There’s another kind of relevance, too: relevance to your historical campaign Big Idea. If your sponsorship is doing something completely different than you’ve ever done before, you’ll have an extra challenge layered on top of the existing cut through challenges. Of course, it can be done – but how much harder will your hard-earned pennies and pounds have to work if you’re going against the grain?
From a media mix perspective there are a couple of other pitfalls to avoid too. The first is stand-out. If there are fifty other sponsors, you’ll need a little extra oomph – from your content and campaign strategy – to stand out from the pack. In the case of Specsavers, they stand out from the other sponsors because the strategy to sponsor the referees fits in so well with their historical communication, as I noted already.
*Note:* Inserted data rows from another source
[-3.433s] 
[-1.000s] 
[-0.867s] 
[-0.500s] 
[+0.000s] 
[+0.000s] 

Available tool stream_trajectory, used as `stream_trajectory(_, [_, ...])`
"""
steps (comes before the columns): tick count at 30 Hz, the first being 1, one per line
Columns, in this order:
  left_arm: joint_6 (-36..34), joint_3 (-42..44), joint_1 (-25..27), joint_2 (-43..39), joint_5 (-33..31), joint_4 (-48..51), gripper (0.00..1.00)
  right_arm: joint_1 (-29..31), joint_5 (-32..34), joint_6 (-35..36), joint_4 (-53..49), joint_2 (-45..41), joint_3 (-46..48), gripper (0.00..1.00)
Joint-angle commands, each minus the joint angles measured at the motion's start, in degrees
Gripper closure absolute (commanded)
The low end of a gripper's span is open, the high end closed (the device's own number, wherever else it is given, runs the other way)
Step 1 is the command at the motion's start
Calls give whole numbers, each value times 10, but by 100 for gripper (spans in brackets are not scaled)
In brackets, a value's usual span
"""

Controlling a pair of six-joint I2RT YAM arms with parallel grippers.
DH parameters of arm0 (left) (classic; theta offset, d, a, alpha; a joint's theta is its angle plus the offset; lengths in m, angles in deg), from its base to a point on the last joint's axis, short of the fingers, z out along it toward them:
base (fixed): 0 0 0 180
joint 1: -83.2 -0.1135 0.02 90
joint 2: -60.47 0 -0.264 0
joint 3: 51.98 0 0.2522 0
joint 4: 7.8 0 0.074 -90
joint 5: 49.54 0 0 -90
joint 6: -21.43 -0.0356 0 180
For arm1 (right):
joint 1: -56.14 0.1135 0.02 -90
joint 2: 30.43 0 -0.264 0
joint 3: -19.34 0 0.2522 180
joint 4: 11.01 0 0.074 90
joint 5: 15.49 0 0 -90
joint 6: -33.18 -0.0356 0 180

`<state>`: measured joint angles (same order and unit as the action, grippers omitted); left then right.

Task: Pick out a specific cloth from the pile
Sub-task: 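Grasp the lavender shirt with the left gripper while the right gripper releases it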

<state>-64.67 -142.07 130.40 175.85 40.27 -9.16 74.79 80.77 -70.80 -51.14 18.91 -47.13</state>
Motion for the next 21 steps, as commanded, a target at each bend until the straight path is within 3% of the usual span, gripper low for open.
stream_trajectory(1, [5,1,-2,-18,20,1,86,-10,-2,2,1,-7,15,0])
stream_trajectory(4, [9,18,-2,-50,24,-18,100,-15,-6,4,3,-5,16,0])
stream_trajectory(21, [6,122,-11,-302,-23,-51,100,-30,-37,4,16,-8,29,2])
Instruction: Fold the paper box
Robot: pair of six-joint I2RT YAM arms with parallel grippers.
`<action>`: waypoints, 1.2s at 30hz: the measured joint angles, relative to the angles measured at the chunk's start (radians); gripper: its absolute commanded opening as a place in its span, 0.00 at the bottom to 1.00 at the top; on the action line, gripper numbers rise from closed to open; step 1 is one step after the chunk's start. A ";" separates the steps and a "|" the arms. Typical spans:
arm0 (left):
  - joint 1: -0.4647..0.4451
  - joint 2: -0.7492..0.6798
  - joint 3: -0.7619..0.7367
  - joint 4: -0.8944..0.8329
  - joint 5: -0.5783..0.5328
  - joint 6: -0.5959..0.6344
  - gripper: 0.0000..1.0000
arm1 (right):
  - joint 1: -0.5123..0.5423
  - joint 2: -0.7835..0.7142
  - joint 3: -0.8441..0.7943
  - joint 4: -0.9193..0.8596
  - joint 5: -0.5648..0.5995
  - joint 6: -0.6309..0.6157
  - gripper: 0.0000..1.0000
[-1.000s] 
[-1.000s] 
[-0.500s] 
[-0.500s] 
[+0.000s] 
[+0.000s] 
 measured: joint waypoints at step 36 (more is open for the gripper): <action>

Also from a media perspective, there is the dreaded curse of the sponsorship ident. These little beauts can be amazing – tell an eloquent, funny, touching, [insert your chosen adjective here] story over time. Or they can annoy the heck out of people because there’s too much frequency for a small pool. If the idents – or indeed your TV spots – are running frequently – and likely amongst a repeat audience of, say, rugby viewers – better to vary them a little, lest irritation run too high.
When it’s relevant and well-deployed, sponsorship can be a fantastic tool to really pay into your brand. I can certainly see the point of using it.